血の香り
―N.N. 回想―
渡されたハンマーを握り締めたまま、自分は走った。怖くて、怖くて仕方がなかった。全部狂っていると思った。逃げるしか道がなかった。
けれど――、
「どうして逃げるのさ? 折角のチャンスだったのに。仕方ないから、もう殺したよ」
逃げ込んだ先で、返り血で真っ赤に染まったアレスが待ち構えていた。
「っ、なんで……!?」
「も~君の行きそうな場所くらい分かるよ。飛べないし、魔法も使えないし……そんな華奢な足じゃ、遠くにも行けないでしょ」
両手を広げ、やれやれと首を横に振るアレス。
「はぁ、はぁ……」
もう走れなかった。狭い籠の中でしか体を動かしたことがなかったから、広い世界に飛び出ても対応しきれなかった。圧倒的に体力不足だった。心臓が口から出てきそうなくらいの気持ち悪さだった。
「残念だよ、色々と。君とは、絶対に分かり合えると思ってたのにねぇ。アハハ」
「自分は、アレスのこと……よく分からない。変だよ」
人を殺すのは怖いことだ、悲しいことだ。絵本でそんなシーンを見た時、心が酷く痛んだ。それなのに、アレスは平然と笑っていた。あの牢の中で、いつも見せてくれていた笑顔と何も変わらない。それが、本当におぞましかった。

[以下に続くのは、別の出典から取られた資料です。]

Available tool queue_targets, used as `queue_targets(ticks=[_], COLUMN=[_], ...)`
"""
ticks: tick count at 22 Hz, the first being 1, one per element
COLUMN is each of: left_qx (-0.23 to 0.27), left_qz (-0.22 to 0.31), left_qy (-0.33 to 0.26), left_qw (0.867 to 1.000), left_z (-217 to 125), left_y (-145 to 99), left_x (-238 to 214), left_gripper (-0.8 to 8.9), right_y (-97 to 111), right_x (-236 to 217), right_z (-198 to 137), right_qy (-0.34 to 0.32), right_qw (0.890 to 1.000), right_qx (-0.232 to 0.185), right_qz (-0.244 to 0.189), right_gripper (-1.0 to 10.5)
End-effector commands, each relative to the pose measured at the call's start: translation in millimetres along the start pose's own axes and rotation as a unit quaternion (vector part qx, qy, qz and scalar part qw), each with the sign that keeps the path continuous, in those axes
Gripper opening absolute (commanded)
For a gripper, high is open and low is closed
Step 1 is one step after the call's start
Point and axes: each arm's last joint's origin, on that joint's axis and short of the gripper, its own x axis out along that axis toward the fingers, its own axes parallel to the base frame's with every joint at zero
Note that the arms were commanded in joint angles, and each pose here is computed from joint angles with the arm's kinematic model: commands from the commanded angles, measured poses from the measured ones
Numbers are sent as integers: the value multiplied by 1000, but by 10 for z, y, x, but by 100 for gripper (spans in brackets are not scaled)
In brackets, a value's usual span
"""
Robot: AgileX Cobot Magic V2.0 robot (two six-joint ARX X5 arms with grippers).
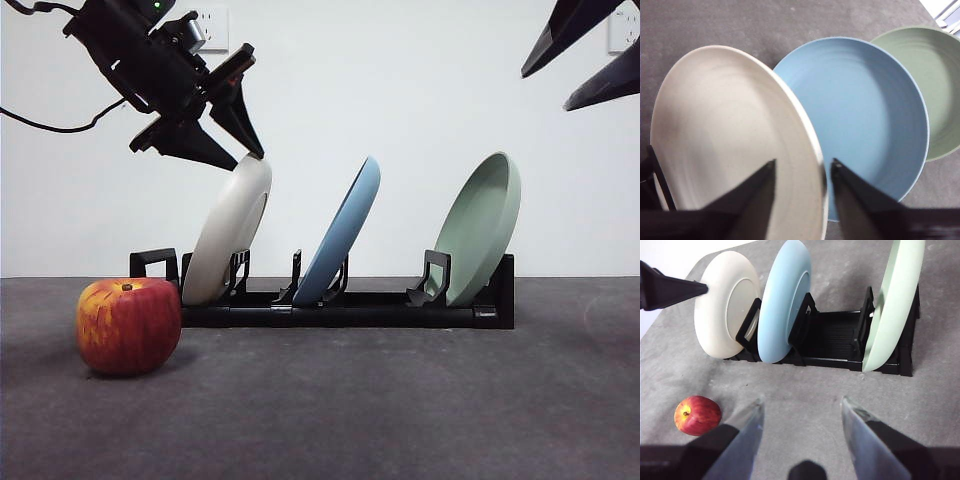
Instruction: Take the yellow plate from the plate rack,put the plate on the table,take the apple from the table,put the apple in the plate
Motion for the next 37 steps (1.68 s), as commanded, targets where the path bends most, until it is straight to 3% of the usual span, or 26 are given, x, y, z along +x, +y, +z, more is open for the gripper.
queue_targets(ticks=[1,7,12,16,20,27,33,37], left_qx=[3,40,105,159,204,318,358,357], left_qz=[-7,-15,-37,-65,-68,-80,-47,-36], left_qy=[4,12,29,57,121,170,181,179], left_qw=[1000,999,993,984,969,929,915,916], left_z=[-12,54,278,222,-29,-555,-1042,-1373], left_y=[-27,-185,-681,-1086,-1438,-2241,-2524,-2527], left_x=[17,-112,-604,-927,-1130,-947,-702,-484], left_gripper=[-8,-8,-8,-8,-8,-8,-9,-9], right_y=[1,2,2,29,131,323,378,393], right_x=[3,3,2,-30,-160,-498,-692,-733], right_z=[10,9,12,74,302,742,920,953], right_qy=[-1,-1,-2,-12,-51,-142,-181,-188], right_qw=[1000,1000,1000,1000,998,989,981,980], right_qx=[-5,-4,-3,-7,-23,-49,-58,-60], right_qz=[-1,-1,-1,1,8,-16,-22,-23], right_gripper=[255,253,253,253,252,252,252,252])
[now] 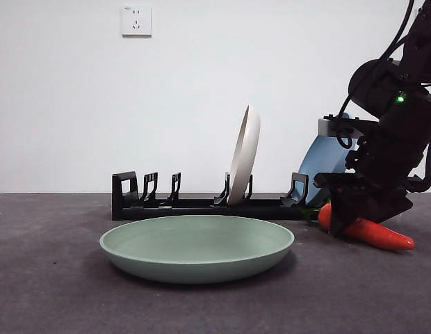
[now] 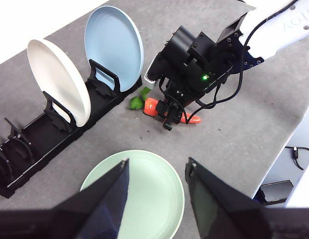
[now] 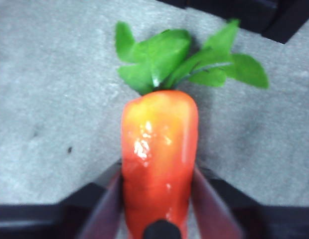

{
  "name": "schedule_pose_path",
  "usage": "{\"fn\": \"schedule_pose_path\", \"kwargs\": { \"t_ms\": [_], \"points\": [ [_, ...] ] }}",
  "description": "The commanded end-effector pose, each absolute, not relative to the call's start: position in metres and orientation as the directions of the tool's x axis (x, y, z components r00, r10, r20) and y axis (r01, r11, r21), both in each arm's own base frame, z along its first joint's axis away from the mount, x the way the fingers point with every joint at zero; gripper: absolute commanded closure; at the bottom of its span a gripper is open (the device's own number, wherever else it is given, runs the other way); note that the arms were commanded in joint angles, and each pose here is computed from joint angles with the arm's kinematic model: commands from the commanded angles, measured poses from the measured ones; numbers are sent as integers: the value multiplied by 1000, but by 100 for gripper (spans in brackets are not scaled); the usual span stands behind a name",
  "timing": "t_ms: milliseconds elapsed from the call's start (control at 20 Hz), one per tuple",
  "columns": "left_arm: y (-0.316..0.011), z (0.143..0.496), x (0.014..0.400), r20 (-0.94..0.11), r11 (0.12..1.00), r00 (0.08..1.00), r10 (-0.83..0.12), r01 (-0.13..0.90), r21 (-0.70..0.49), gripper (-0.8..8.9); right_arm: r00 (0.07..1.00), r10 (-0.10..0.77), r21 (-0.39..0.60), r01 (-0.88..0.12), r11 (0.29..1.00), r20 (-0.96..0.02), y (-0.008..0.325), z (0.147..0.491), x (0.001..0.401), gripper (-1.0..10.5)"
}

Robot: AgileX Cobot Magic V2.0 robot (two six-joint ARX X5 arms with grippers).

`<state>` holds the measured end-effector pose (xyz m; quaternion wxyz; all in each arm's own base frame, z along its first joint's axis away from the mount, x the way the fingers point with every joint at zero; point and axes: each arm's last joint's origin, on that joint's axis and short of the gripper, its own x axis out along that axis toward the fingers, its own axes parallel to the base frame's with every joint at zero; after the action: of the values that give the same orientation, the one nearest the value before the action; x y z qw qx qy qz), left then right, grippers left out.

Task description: Take the green plate from the plate rack,put the plate on the table,take the carrot from the table,put the carrot in the plate

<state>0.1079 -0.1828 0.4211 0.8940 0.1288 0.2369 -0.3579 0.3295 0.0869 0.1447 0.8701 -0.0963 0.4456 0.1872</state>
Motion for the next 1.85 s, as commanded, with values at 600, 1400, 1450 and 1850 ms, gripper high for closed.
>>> {"fn": "schedule_pose_path", "kwargs": {
  "t_ms": [600, 1400, 1450, 1850],
  "points": [
    [-183, 421, 107, -515, 711, 632, -578, 700, 60, 621, 552, 467, 132, -539, 832, -691, 140, 224, 277, 963],
    [-181, 418, 106, -546, 708, 622, -561, 703, 73, 621, 403, 489, 103, -682, 724, -774, 248, 131, 252, 957],
    [-181, 417, 106, -547, 707, 621, -561, 703, 73, 621, 401, 492, 103, -686, 721, -772, 249, 131, 251, 919],
    [-181, 418, 106, -547, 708, 622, -561, 703, 74, 621, 460, 543, 101, -690, 717, -703, 244, 170, 247, 344]
  ]
}}
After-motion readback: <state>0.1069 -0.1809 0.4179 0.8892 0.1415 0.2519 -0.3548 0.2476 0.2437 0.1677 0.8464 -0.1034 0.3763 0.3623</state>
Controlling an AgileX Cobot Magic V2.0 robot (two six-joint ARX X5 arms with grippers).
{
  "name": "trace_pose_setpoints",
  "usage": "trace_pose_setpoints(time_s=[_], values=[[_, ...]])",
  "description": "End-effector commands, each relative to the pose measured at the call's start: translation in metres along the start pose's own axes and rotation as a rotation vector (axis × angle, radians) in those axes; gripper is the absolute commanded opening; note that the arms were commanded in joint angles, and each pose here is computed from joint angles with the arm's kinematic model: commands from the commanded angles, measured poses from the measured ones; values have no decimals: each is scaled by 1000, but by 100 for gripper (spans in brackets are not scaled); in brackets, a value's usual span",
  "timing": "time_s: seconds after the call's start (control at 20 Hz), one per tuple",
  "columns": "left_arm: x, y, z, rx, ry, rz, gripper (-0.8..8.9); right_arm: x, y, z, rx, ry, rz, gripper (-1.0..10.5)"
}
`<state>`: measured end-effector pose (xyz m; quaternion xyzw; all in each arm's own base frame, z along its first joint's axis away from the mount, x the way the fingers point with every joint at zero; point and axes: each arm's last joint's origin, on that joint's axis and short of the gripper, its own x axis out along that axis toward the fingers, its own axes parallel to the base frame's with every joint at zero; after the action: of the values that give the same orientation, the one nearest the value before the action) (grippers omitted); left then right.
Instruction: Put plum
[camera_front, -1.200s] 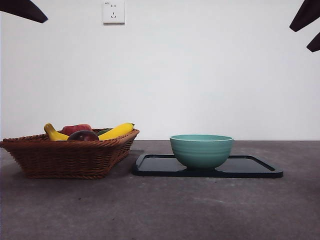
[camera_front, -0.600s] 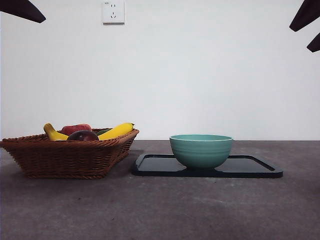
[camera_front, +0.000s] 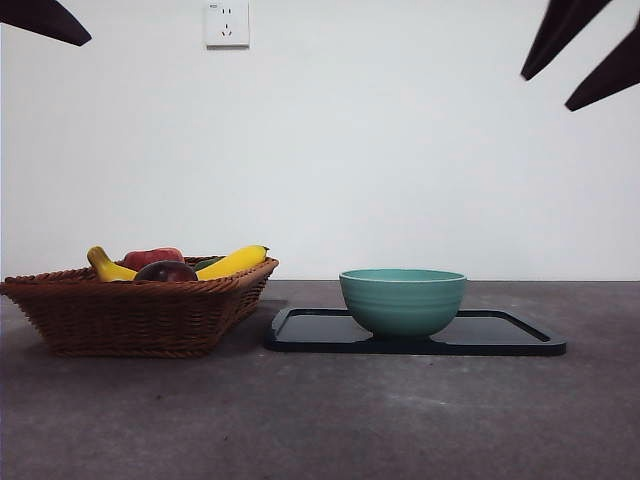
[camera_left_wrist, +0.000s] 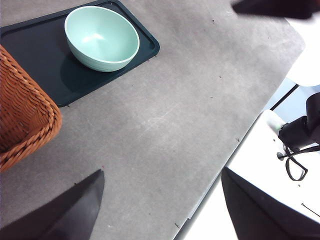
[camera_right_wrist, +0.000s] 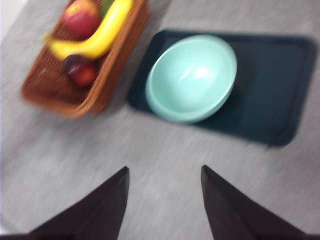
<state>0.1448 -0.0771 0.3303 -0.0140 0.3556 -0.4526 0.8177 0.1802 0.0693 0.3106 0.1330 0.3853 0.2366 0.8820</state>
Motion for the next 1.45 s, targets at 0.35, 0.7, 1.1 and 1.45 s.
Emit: trace_pose_setpoints(time_s=[0.35, 0.7, 1.1, 1.45], values=[[-2, -2, 6, 26, -14, -7, 374, 82, -12, 80, -50, 97, -122, 237], [-2, -2, 6, 26, -14, -7, 374, 161, -39, 78, -27, 213, -150, 241], [-2, -2, 6, 31, -21, -7, 374, 208, -60, 60, -3, 304, -173, 198], [-2, -2, 6, 34, -20, -7, 374, 204, -54, 74, -12, 242, -152, 6]])
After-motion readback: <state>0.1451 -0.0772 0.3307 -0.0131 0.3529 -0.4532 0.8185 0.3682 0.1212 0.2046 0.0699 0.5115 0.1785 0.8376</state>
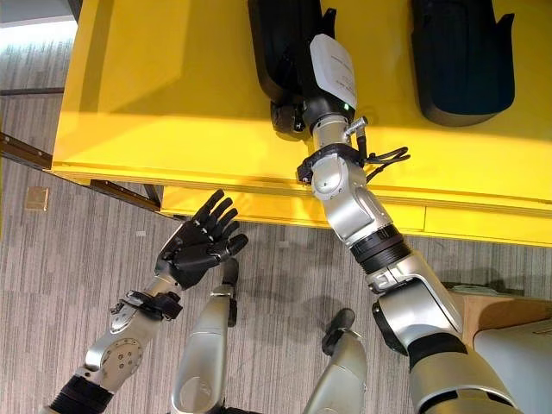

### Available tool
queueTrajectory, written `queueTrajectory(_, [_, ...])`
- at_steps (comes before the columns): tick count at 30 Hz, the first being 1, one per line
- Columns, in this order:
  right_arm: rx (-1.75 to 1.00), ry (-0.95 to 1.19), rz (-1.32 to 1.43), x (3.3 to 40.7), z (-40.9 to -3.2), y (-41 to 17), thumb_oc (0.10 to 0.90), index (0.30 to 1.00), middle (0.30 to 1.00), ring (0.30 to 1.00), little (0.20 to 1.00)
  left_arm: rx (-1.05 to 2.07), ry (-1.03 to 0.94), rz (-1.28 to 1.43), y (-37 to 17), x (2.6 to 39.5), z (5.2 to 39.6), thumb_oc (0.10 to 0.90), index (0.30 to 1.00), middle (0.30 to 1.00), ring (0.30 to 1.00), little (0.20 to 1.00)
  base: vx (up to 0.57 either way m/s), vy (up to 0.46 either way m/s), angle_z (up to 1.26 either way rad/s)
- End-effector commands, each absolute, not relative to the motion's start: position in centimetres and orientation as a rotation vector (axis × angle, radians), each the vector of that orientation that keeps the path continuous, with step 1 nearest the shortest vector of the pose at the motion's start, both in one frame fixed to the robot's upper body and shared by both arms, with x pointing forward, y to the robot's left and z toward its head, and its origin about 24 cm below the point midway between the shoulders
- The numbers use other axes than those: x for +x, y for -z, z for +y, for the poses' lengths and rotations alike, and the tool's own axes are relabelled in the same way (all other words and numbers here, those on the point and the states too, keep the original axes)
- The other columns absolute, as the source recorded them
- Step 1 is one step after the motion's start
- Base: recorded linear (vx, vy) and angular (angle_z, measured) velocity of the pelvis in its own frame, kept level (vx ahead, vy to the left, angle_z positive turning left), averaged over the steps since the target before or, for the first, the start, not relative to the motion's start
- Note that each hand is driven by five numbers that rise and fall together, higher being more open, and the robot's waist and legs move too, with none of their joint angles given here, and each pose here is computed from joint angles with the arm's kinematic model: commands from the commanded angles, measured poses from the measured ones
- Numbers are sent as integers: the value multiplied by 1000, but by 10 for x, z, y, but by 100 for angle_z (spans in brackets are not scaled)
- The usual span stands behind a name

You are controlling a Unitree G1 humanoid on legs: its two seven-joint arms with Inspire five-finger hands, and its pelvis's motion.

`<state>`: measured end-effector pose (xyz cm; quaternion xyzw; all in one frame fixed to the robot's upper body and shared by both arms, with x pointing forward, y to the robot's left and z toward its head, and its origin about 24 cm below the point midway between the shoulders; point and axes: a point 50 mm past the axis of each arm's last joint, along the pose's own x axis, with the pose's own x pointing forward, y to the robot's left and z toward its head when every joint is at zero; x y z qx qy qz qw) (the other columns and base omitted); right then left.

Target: Move parts from the plastic box to the shelf.

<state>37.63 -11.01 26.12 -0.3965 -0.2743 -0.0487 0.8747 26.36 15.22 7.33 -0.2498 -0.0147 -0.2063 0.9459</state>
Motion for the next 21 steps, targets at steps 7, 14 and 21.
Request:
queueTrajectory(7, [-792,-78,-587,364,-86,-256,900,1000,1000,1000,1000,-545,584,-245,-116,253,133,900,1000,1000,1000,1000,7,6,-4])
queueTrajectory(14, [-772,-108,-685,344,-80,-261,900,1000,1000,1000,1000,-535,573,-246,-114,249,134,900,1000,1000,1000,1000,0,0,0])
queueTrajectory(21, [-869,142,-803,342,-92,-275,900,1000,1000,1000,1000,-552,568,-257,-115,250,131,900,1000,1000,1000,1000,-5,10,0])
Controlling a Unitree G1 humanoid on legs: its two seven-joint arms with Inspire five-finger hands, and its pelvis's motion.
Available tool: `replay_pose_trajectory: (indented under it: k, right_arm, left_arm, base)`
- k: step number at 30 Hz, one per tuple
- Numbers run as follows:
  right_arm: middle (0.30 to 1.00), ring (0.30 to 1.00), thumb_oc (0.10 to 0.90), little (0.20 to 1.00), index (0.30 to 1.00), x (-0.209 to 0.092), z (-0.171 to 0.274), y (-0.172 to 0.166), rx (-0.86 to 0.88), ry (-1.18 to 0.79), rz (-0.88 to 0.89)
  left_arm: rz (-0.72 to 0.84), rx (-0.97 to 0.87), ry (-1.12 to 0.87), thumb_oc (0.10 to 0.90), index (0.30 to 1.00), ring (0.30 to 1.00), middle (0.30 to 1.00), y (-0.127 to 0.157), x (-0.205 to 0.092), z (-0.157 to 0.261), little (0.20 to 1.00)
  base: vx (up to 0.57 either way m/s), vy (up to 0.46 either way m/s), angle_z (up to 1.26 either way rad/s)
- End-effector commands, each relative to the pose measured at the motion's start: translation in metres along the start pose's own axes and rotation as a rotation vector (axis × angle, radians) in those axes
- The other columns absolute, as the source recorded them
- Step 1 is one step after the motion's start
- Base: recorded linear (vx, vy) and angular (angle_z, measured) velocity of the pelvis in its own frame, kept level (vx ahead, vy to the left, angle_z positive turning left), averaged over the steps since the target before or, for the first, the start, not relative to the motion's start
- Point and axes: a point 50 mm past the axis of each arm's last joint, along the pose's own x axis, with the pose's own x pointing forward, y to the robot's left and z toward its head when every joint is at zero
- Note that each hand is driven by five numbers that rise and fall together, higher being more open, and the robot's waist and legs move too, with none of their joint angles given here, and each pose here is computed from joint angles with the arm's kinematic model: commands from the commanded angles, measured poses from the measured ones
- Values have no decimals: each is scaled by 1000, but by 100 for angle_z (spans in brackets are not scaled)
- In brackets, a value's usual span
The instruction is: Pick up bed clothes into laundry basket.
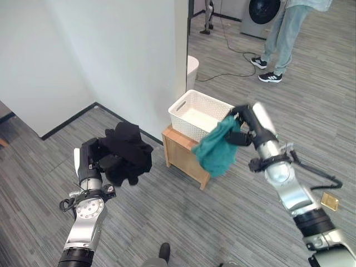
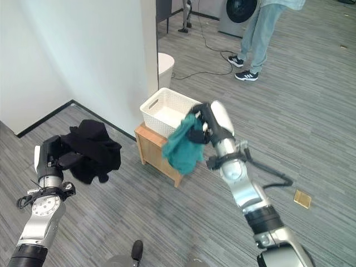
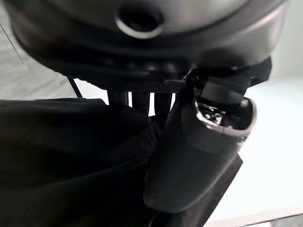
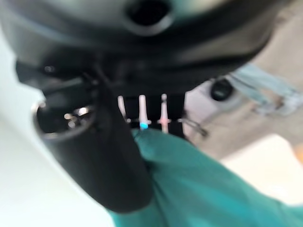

「君とは、誰よりも何よりも……濃密な時間を過ごしたはずなんだけど」
「確かに、色んなことを教えて貰った。アレスがいなかったら、きっと自分は歩くことも喋ることも……だけどっ!」
もう同じ道は辿れないと思った。嫌悪感を、本能的に感じたのだ。
「どんな理由があっても、人を傷付けたら駄目なんだ! もうアレスとは一緒にいたくない!」
「綺麗事だなぁ。皆、必ず誰か傷付けてる。意図せずとも、生きていれば絶対に。勿論、君だって……」
血の香りを漂わせながら、彼は自分に近付いた。そして、自分の顎を掴み、冷たい目線を浴びせ言った。
「まぁ、理解出来ないのなら力尽くでやらせて貰うよ。一体、今までどれくらいの時間を君なんかの為に割いてあげたと思っているのか……迷惑な話だよね。今、自分は傷付いたよ」
「ぁ……ぁ……」
その底知れぬ恐ろしさに、まともに声が出てこない。足も、まるで凍り付いてしまったかのように動かない。
「君にとって、俺が絶対だろ? そういう世界で生かしてあげたのに、薄情だなぁ。優しくし過ぎたのかなぁ。これからは、厳しくいくからね。ちょうど、珍しい素材を欲しがってる変人がいるんだ。俺と理解し合えるまで、君をとことん弄んでくれるだろうさ」
不敵な笑みを浮かべ、顔を歪めた。
「――おやすみ」
直後、首の後ろに痛みが走り――気を失った。